The JSON Input step extracts relevant portions out of JSON structures, files or incoming fields, and outputs rows.

Options

File Tab

The File tab is where you enter basic connection information for accessing a resource.

Option

Definition

Step name

Name of this step as it appears in the transformation workspace

Source is from a previous step

Retrieves the source from a previously defined field

Select fieldThe field name to use as a source from a previous step

Use field as file names

Indicates source is a filename

Read source as URL

Indicates a source should be accessed as a URL

Do not pass field downstream

The source field will be removed from the output stream. This improves performance and memory utilization with large JSON fields.

File or directory

Indicates the location of the source if the source is not defined in a field

Regular expression

All filenames that match this regular expression are selected if a directory is specified

Exclude regular expression

All filenames that match this regular expression are excluded if a directory is specified

Show filename

Displays the file names of the connected source

Content Tab

The Content tab enables you to configure which data to collect.

Option

Definition

Ignore empty file

When checked, indicates to skip empty files---when unchecked, instances of empty files causes the process fail and stop

Do not raise an error if no files

When unchecked, causes the transformation to fail when there is no file to process---then checked, avoids failure when there is no file to process

Ignore missing path

When unchecked, causes the transformation to fail when the JSON path is missing---then checked, avoids failure when there is no JSON path

Limit

Sets a limit on the number of records generated from the step when set greater than zero

Include filename in output

Adds a string field with the filename in the result

Rownum in output

Adds an integer field with the row number in the result

Add files to result filesname

If checked, adds processed files to the result file list

Fields Tab

The Fields tab displays field definitions to extract values from the JSON structure. This step uses JSONPath to extract fields from JSON structures.

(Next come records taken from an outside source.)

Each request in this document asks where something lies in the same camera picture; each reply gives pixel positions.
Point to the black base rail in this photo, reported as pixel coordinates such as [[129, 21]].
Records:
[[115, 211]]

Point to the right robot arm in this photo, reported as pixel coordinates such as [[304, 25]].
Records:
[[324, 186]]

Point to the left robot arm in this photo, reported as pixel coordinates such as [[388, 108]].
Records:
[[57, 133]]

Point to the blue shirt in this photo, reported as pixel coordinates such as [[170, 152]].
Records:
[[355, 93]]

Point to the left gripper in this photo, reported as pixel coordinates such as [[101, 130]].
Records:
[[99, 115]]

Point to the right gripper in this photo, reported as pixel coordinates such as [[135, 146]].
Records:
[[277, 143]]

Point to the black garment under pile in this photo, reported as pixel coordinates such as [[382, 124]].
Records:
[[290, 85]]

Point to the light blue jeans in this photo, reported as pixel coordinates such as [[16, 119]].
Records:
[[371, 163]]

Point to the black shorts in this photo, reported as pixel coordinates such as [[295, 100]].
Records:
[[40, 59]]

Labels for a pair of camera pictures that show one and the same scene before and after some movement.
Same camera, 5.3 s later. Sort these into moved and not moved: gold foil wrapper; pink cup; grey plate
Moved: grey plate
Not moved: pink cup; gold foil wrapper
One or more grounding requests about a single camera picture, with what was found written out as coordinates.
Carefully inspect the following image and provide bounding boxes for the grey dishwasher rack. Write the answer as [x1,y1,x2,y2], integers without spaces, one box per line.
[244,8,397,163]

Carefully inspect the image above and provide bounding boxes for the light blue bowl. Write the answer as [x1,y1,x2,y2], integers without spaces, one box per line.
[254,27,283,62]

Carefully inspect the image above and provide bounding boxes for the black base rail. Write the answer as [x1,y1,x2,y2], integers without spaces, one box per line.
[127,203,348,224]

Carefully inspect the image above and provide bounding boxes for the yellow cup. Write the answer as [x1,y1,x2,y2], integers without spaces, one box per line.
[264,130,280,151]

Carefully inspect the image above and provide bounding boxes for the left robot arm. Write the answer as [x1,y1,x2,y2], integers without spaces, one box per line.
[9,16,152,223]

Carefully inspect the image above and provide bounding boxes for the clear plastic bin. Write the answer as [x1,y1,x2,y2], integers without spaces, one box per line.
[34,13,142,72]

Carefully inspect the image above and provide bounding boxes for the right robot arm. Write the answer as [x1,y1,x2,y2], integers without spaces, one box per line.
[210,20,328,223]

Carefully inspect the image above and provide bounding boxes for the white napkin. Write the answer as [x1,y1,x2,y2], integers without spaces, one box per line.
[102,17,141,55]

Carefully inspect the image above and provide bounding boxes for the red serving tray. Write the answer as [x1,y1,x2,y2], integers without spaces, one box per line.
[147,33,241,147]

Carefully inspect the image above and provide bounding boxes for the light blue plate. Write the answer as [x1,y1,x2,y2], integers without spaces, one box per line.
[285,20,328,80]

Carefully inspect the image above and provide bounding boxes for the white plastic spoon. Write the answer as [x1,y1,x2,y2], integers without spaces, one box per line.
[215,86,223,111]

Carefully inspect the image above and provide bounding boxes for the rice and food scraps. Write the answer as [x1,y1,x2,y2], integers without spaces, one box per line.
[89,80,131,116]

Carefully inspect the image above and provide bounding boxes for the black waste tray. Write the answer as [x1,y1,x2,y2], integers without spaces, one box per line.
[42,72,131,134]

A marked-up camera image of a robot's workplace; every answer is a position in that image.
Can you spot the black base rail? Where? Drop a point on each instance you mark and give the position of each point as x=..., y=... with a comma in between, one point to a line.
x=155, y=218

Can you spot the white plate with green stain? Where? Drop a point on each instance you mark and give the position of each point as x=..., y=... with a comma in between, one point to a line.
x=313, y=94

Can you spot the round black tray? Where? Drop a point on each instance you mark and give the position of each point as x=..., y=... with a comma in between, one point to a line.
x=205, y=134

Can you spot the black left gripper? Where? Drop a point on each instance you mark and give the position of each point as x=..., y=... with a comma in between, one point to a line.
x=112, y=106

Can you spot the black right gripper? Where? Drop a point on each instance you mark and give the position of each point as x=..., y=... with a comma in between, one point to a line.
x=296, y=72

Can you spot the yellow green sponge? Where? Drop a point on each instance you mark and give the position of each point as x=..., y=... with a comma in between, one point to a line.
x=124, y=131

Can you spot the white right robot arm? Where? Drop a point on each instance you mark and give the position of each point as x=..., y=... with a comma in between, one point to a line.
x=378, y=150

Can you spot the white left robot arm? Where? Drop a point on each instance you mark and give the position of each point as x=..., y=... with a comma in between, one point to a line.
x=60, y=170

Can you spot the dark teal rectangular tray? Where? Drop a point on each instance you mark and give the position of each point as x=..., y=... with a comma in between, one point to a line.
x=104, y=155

Additional Output Fields Tab

The Additional output fields tab enables you to provide additional information about the file to process.

Examples

Pentaho Data Integration ships with sample transformations you can run to demonstrate step functionality. To open a sample transformation, from within the Spoon interface, go to the File menu and select Open. Browse to pentaho\design-tools\data-integration\samples\transformations, then select the sample transformation you want to run. Within this directory are several sample transformations to demonstrate the functionality of this step.

JsonInput - read a dynamic file.ktr
JsonInput - read a file.ktr
JsonInput - read incoming stream.ktr

Metadata Injection Support (7.x and later)

All fields of this step support metadata injection. You can use this step with ETL Metadata Injection to pass metadata to your transformation at runtime.